So what you can't easily mess with the boot loader, well that doesn't
matter as you can still replace critical system files (verifying all
these would take too long and could cause problems)
You aren't allowed to install a new boot loader with a SB system unless
it comes with the disablement option - that's it.

It is a signing key based loader for EFI, but you can do the same thing
with a variety of FOSS boot-loaders just without supporting their bullshit.

One day you won't be allowed to install linux on "your" (theirs)
computer, already 99% of computers are not owner controlled as they were
a decade ago - and secure boot 2.0's spec removes the disablement option
mandate and 3.0 will probably be enforced with some kind of ME/PSP scheme.

[Vít Šesták]

I agree that secure boot is not a good protection against malware. Even if we consider just dom0 protection, without considering AppVMs:

With systems allowing a limited level of customization (e.g., ChromeOS or Android), this might provide a limited level of protection. It can guarantee that you boot a signed image with a signed root filesystem (see dm-verity). On Android (and probably also on ChromeOS), writable (and thus unverifiable) partitions are usually mounted with nosuid and nothing seems to be executed from them with root privileges, so you are *theoretically* protected. But don't overrate this protection: As soon as some suitable vulnerability is found in the kernel or other privileged component, the malware can root the phone on every boot and even take full control and prevent kernel update (blue pill or chainloading). And even if some vulnerability is impractical for rooting on boot (e.g. it takes hours until winning a race condition), the malware could downgrade the kernel to an older version that has more known vulnerabilities.

With system allowing you to install any driver, the first driver that is loaded can contain malware and so on.

Qubes is today the latter case. Maybe ITL with some partner could sell laptops restricted to boot some restricted QubesOS only, so one would not be easily able to run unauthorized software in dom0. This would be essentially the first case where secure boot offers a limited security advantage. But I don't think it is worth the work and the restrictions. QubesOS tries to prevent the attacker from getting into dom0 in the first place, which has better benefit than we can get from secure boot.

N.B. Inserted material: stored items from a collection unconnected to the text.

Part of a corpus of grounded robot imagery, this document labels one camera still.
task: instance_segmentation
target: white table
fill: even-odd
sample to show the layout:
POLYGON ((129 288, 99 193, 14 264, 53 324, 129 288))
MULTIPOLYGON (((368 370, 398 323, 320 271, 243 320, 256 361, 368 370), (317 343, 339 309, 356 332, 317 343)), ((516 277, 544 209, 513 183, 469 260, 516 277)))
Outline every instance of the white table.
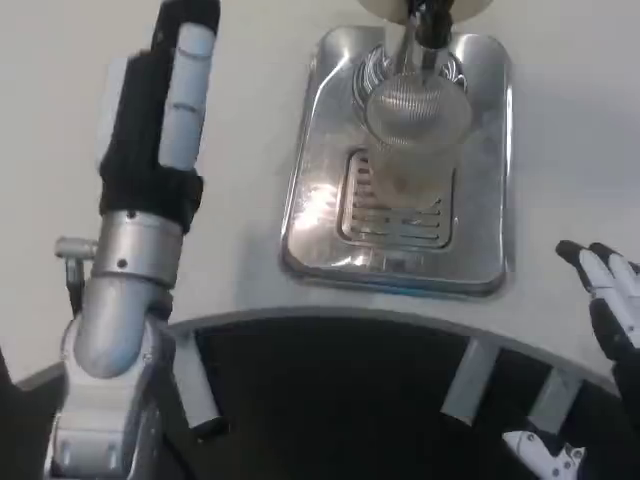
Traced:
MULTIPOLYGON (((0 6, 0 346, 23 387, 52 372, 70 319, 53 242, 97 234, 94 139, 106 66, 148 44, 158 7, 35 3, 0 6)), ((494 35, 514 63, 517 221, 514 281, 498 298, 460 302, 309 286, 281 271, 281 221, 314 45, 334 26, 378 20, 355 0, 223 2, 199 161, 207 186, 185 244, 176 328, 304 313, 375 316, 486 334, 610 387, 587 295, 554 247, 565 238, 602 241, 640 259, 640 4, 616 6, 495 0, 458 27, 494 35)))

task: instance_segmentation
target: glass
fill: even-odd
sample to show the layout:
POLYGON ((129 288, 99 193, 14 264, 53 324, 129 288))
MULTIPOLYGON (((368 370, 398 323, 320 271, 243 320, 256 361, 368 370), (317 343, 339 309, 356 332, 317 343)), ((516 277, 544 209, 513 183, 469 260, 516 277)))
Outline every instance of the glass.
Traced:
POLYGON ((392 208, 428 208, 449 188, 472 120, 464 91, 432 73, 396 75, 369 98, 372 187, 392 208))

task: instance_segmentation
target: stainless steel drip tray
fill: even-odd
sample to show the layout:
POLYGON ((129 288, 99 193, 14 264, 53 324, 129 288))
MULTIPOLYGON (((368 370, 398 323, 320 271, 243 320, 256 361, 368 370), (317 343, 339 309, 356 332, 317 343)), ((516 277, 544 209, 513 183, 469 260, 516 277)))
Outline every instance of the stainless steel drip tray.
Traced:
POLYGON ((352 79, 383 30, 344 27, 312 63, 282 237, 282 258, 309 279, 424 294, 488 295, 505 277, 511 161, 509 58, 494 39, 456 35, 474 120, 451 185, 425 211, 393 210, 371 191, 352 79))

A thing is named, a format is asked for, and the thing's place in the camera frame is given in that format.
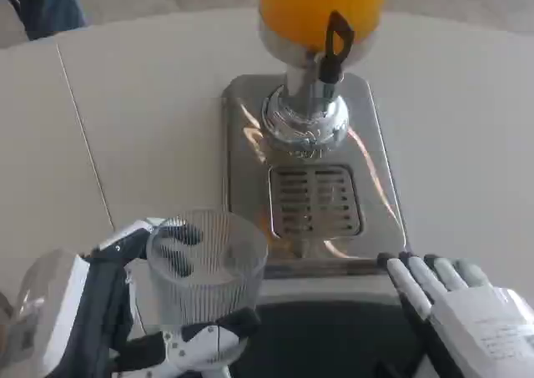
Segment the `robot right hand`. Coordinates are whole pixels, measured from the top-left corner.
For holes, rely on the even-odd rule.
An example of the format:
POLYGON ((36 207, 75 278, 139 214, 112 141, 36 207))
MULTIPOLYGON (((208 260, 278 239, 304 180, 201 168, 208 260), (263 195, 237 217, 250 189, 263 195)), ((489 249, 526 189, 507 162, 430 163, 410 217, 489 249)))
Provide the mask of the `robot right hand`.
POLYGON ((533 308, 477 265, 437 255, 382 253, 421 344, 414 377, 531 377, 533 308))

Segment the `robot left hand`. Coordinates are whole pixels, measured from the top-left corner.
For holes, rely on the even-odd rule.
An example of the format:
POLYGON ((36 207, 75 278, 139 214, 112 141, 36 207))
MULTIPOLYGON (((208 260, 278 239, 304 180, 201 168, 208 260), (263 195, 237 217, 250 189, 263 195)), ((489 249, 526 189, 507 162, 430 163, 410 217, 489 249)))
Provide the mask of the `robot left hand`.
POLYGON ((141 219, 88 255, 54 250, 25 274, 4 377, 226 377, 259 329, 268 256, 238 215, 141 219))

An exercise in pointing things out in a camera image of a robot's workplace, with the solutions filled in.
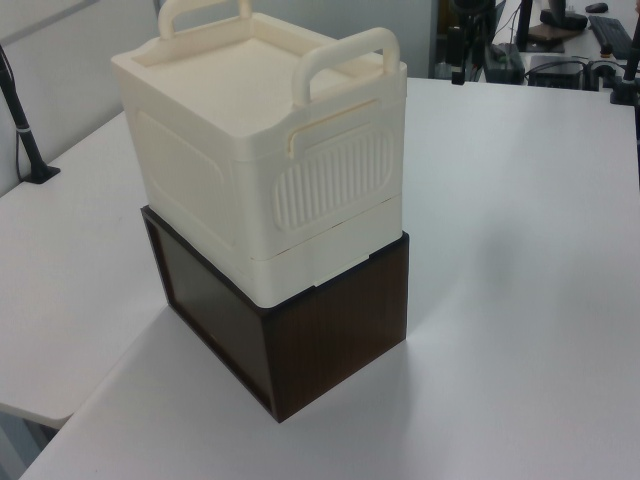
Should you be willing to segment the black Franka gripper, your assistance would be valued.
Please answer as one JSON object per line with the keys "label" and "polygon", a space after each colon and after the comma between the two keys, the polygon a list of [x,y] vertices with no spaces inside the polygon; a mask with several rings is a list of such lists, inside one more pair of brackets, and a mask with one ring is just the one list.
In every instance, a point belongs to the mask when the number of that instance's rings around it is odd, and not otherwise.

When protecting against evil maid, the situation is different a bit. We assume that the attacker has some limited physical access (e.g., she cannot replace your CPU with some backdoored version), maybe she is just able to boot some custom OS image. So the can modify any content on your HDD/SSD. However:

* If she modifies grub or some similar component, she should be caught by AEM.
* If she wants to modify something else (e.g., some bash script in dom0), she will need to alter the encrypted drive. While encryption is not generally a good protection against modification (see malleablity of stream ciphers or CBC mode or some other ciphers), it can provide a poor man's authentication if the cipher is not malleable in a much practical way and/or the attacker does not know the position of the file to alter. Worth to mention, this is the main difference from malware running in dom0 that has also access to a mounted filesystem.

The problem is:

1. The AEM is not perfect. Various vulnerabilities have been published and I am unsure what level of real protection (i.e., not just obscurity) can it provide.
2. AEM is not for free. When filtering only laptops with TXT+TPM, you have quite limited options, selection will take more time and it will probably result in a more expensive laptop. It is really worth the limited protection?

Regards,
Vít Šesták 'v6ak'

[Steve Coleman]

On 04/01/2017 07:31 AM, Vít Šesták wrote:

> The problem is:
>
> 1. The AEM is not perfect. Various vulnerabilities have been published and I am unsure what level of real protection (i.e., not just obscurity) can it provide.
> 2. AEM is not for free. When filtering only laptops with TXT+TPM, you have quite limited options, selection will take more time and it will probably result in a more expensive laptop. It is really worth the limited protection?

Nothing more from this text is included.